● PROBLEM REQUIREMENTS:
Please show every line from the entries that carries the word "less".

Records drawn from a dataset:
* * *
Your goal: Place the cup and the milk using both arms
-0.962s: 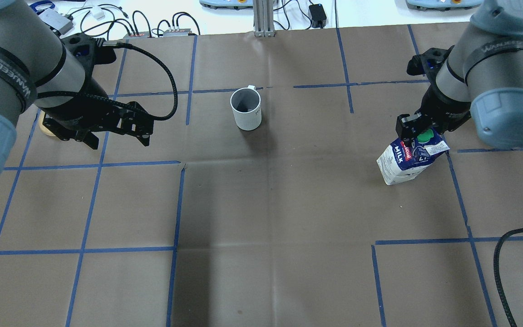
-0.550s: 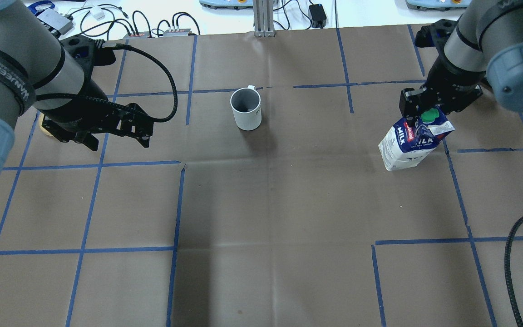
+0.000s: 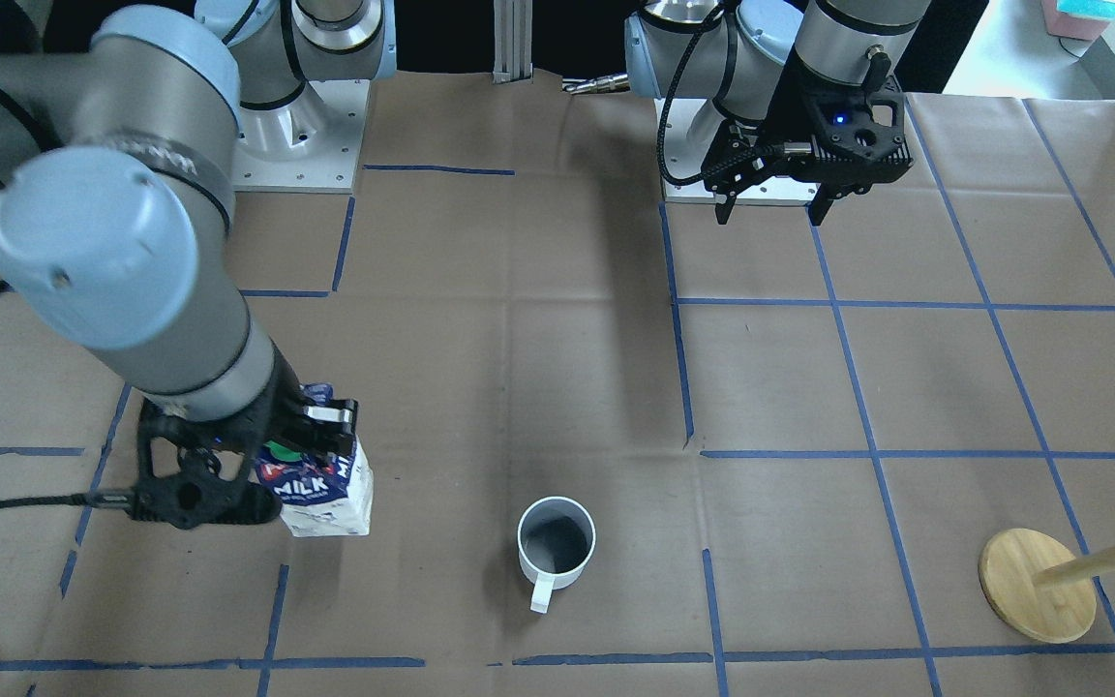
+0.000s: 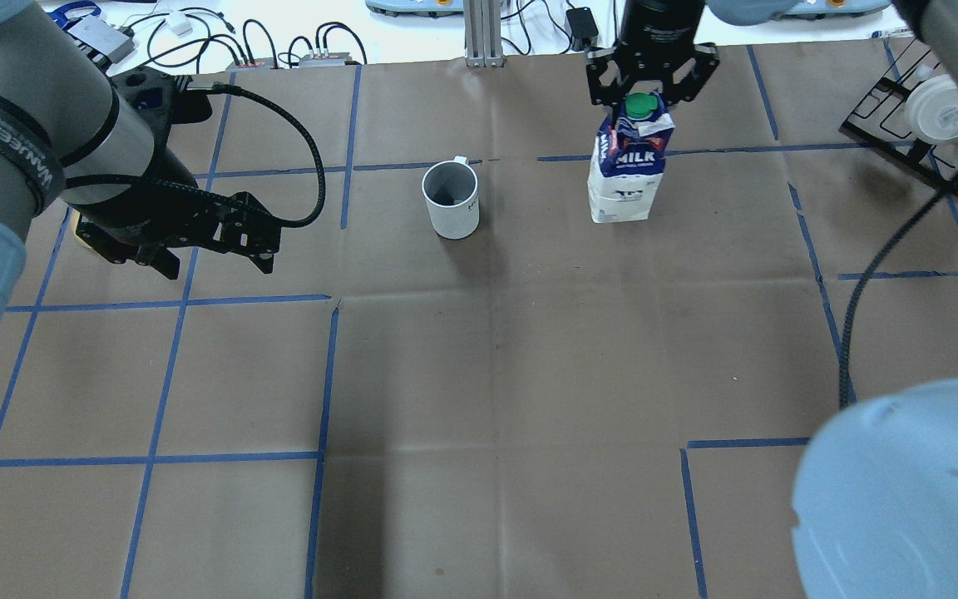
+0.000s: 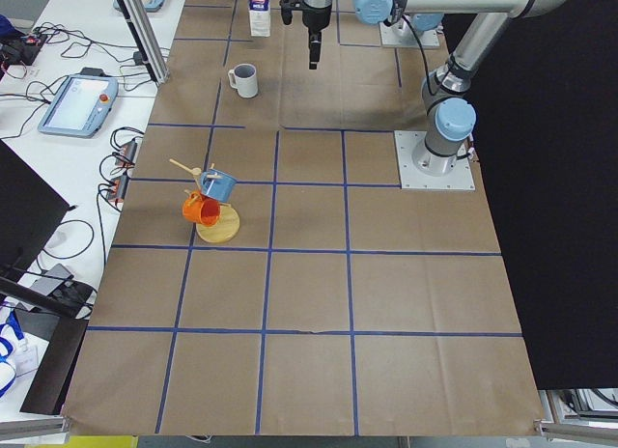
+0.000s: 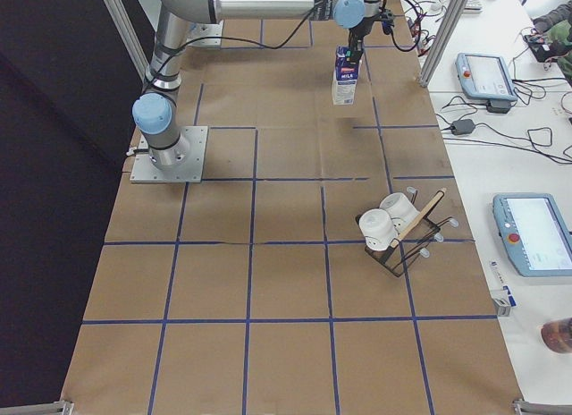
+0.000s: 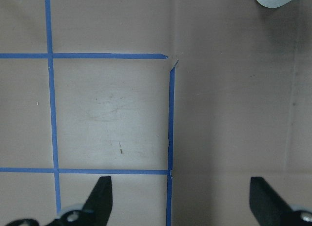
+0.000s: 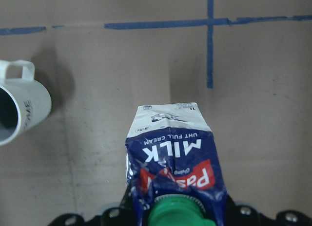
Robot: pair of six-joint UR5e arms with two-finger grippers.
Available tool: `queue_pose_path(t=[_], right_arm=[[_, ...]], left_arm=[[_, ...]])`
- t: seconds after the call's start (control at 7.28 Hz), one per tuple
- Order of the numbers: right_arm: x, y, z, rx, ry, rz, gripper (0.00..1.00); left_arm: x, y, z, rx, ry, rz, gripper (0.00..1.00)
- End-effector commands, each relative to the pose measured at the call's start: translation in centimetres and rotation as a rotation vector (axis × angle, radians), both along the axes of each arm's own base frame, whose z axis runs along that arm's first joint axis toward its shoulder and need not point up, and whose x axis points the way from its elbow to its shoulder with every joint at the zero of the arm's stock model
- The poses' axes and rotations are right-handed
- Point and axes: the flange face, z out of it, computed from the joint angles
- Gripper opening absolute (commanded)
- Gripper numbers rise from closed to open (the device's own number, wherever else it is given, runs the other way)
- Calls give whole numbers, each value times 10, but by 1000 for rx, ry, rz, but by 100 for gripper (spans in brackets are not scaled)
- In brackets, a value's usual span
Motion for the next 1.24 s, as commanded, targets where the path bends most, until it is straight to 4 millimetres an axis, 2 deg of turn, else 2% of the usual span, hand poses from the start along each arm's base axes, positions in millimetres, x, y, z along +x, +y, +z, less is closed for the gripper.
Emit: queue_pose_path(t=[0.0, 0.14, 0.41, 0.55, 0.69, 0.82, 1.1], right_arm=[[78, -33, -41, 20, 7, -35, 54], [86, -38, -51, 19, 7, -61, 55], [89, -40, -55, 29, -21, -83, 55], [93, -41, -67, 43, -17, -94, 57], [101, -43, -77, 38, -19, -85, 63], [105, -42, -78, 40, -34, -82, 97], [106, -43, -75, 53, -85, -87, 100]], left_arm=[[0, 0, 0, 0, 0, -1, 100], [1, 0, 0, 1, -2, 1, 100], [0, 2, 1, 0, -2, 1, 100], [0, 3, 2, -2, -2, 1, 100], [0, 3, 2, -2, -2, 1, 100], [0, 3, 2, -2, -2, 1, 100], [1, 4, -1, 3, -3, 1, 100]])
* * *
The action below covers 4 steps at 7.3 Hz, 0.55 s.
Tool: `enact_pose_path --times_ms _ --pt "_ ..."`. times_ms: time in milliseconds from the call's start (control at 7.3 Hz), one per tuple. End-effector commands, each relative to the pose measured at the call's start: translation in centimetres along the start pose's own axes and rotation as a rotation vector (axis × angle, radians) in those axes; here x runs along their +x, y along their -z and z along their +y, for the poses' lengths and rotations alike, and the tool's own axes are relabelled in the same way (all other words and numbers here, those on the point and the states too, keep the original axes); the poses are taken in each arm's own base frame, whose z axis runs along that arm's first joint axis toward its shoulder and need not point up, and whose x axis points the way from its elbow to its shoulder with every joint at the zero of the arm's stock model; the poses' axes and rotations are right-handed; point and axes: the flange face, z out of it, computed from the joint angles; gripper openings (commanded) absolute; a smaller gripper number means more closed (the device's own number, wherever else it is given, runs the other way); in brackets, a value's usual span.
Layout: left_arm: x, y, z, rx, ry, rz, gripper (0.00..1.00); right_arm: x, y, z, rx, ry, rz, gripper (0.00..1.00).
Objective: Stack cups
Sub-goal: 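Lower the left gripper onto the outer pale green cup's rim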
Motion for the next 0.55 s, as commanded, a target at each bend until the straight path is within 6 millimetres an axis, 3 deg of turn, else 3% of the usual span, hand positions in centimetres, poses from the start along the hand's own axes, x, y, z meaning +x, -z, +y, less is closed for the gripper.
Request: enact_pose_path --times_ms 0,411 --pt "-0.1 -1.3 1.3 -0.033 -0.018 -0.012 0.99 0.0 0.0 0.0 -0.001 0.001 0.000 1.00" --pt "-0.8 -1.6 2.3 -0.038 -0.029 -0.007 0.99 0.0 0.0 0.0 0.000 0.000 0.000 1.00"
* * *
● RESPONSE BELOW:
Motion for the next 1.24 s, as commanded, targets where the path bends most, until it is straight to 4 millimetres an axis, 2 deg of turn, else 2% of the usual span, hand poses from the start along each arm's base axes, positions in millimetres, x, y, z along +x, +y, +z, less is closed for the gripper.
Motion for the next 0.55 s, as commanded, a target at each bend until the straight path is within 6 millimetres an axis, 3 deg of turn, else 3% of the usual span, hand positions in centimetres, poses from the start along the hand's own axes, x, y, z meaning +x, -z, +y, less is closed for the gripper.

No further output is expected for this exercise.